About this task:
Whenever "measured" appears in a line, please copy that line from the data.

━━━━━━

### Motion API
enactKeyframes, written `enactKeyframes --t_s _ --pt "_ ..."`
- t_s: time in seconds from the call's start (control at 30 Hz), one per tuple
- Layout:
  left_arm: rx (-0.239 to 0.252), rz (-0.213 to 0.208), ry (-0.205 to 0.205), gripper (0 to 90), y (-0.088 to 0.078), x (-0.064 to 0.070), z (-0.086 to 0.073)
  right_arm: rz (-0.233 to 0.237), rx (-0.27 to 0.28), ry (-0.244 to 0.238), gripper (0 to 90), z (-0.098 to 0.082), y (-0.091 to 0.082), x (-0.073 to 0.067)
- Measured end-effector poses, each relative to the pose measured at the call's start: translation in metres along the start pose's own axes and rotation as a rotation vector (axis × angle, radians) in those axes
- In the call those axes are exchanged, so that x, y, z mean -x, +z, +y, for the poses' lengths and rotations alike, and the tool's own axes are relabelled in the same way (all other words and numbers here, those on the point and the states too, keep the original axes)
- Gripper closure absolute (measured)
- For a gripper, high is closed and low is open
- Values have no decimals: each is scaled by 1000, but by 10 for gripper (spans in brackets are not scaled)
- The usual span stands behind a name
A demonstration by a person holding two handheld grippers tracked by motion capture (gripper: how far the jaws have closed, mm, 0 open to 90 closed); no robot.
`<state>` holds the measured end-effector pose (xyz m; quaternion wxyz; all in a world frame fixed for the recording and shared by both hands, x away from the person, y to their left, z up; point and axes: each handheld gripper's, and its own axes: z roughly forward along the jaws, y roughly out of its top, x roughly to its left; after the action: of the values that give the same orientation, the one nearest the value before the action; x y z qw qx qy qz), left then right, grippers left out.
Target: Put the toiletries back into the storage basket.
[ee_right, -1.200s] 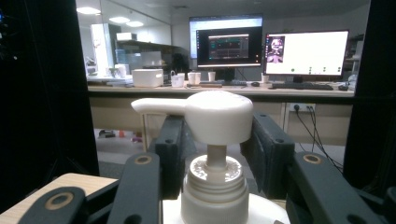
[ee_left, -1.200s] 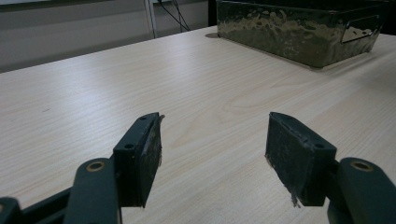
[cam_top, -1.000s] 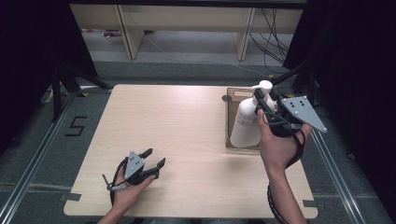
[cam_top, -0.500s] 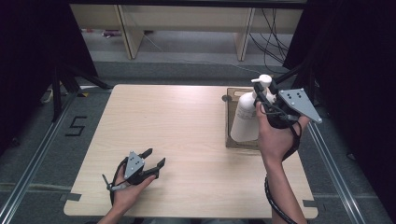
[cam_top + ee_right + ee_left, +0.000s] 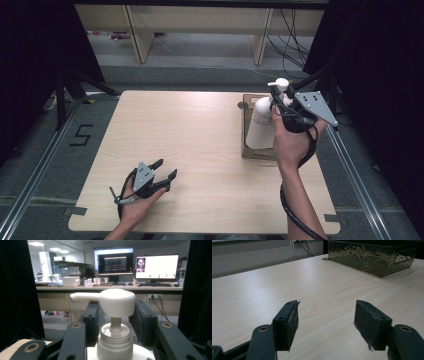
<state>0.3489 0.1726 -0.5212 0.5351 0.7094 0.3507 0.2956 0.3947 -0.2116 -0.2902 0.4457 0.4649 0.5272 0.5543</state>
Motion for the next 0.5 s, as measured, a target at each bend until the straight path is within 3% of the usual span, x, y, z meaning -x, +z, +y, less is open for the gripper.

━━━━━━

Written solution:
- Measured end-effector poses, each relative to the pose measured at the call's start: translation in metres along the start pose's own axes and rotation as a rotation vector (axis × angle, radians) in those axes
- Gripper closure absolute (measured)
`<state>` holds the measured end-effector pose (xyz m; quaternion wxyz; all in a world frame fixed for the recording and shared by both hands, x away from the person, y to their left, z up; point and axes: each handheld gripper's, and its own axes: z roughly forward along the jaws, y roughly out of its top, x roughly to its left; after the action: of the values that give the same orientation, the one nearest the value before the action; x y z qw qx qy qz), left then right, grippers left out.
Motion for the next 0.5 s, as measured, a target at each bend until the straight path is within 3% of the usual span, x, y, z meaning -x, +z, +y, less is open for the gripper.

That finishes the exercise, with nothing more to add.